As I approach my room, I feel my lungs seize up. My breath rushes out. It feels like all my blood has dropped to my toes and suddenly I’m a little dizzy, enough so that I put my hand on the wall for a second. If I hyperventilate, and it wouldn’t be the first time, they will never let me get on that airplane. Steady, Jane.
I look back over to Group, which is breaking up, and watch Old Doctor, who is giving his full attention to a private discussion he’s having with BS. I close my eyes and concentrate on taking one very deep breath. Then another: in through the nose, out through the mouth. And I feel my body settle down and the dizziness dissipate.
I pull my hand from the wall and slip into my room and stuff my travel bag with the essentials. Obviously I have no need for a travel bag, but I don’t want to be found out by a nosy nurse: “If she’s going home for a week, why’d she leave all her stuff here? Doesn’t she need a bag? Red alert, put out an APB!” They are trained to spot that kind of shit, but I’ve trained myself not to give them anything to spin their wheels about. In five hours and seven minutes, I’ll have won that battle.
I look around my room and nausea swirls in my stomach. The pink comforter my mother gave me for the winters lies wrinkled and wasted on my bed, full of old sweat and sad energy. Why does every depressive bed always look the same?
I feel a bead of sweat trickle down my back. Nerves, I tell myself. Buck up and buckle down, Jane.
I look at my window, where I have spent endless hours in manic thoughts about the time I was wasting here at Life House. I walk over to the night table and pull open the drawer and take out a photo of me and my father at Christmastime.
Nobody knows I have this photo. I took it from one of my mother’s photo albums. She has millions of photos all over the house, and mostly I hate them all. I’ve told her this, and during check-in at the hospital I made a point to tell Old Doctor this in front of her. It made her sniffle, which made me feel sad inside but smile on the outside.
I hold the photo up. I love his face. His skin was olive and smooth, and his eyes were chocolate brown. A big sob rises in my throat, so I kiss Dad’s face, and a tear drops onto the glossy finish. I quickly wipe it off and place the photo on the bottom of my bag.
Nurses or not, I do need a few things. A pad of paper to write my mother a goodbye note. I’ll tuck it between the netting and upright tray table on the back of the seat in front of me.
I need my wallet to get from town to the airport and to get my plane ticket from the automated ticket machine. My mother bought the ticket on a credit card and mailed the credit card to the hospital. It was given to me with great ceremony yesterday. “Jane, this is for the pickup of your ticket only-your mother is bestowing great trust in you, and I think you’ve earned it.” Oh yes I have, with every lie and fake tear you swallowed, sir. Don’t worry, Dr. Gallus, going wild with a credit card isn’t in my plans.
I open my wallet. I have a hundred bucks in cash. (Money my mother gave me to use, just in case.) I pull my dad’s watch from my pocket and check the time. Three minutes to my last session.

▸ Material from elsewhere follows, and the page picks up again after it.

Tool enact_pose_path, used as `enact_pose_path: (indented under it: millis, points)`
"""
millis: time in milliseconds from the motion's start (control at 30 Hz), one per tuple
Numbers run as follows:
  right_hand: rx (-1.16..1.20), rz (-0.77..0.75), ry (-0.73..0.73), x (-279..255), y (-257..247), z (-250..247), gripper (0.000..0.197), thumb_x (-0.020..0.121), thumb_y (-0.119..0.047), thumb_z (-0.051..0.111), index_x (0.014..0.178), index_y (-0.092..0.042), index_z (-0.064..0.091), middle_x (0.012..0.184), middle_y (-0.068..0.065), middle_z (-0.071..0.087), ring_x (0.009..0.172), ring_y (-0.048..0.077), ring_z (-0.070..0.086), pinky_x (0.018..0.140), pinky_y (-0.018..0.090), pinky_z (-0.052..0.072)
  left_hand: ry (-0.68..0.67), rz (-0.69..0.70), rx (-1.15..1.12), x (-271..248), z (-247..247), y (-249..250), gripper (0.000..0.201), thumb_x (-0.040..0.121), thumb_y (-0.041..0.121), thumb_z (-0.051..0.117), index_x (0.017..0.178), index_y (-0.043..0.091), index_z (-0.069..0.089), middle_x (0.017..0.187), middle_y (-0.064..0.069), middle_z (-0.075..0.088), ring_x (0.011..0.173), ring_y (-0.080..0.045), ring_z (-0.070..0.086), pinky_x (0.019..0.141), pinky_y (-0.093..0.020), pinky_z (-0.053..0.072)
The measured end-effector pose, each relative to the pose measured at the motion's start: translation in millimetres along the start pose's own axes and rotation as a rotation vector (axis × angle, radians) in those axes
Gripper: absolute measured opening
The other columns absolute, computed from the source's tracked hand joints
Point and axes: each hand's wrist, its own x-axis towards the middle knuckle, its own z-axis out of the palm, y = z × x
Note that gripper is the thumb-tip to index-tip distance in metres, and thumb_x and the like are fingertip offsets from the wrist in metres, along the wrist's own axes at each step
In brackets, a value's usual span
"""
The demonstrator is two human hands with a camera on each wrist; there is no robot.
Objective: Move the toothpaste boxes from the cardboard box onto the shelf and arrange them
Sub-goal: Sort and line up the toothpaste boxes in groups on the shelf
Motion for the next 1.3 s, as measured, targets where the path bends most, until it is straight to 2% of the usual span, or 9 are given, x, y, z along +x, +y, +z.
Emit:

What am I going to say to him? It has to be perfect because Old Doctor isn’t stupid. If he catches a whiff of the Plan or of anything out of whack, I’m done. No pass. No flight. No oblivion. But if I can give him a faux revelation that’s not too big, but not too small, he’ll get happy and animated with his own genius and forget about me. He’s human, after all. Notebooks out, people: This is how you can fool all adult beings. Make them think they are genius. They are even more vain than we are.
And, frankly, I’m not a genius myself but I am a very good liar.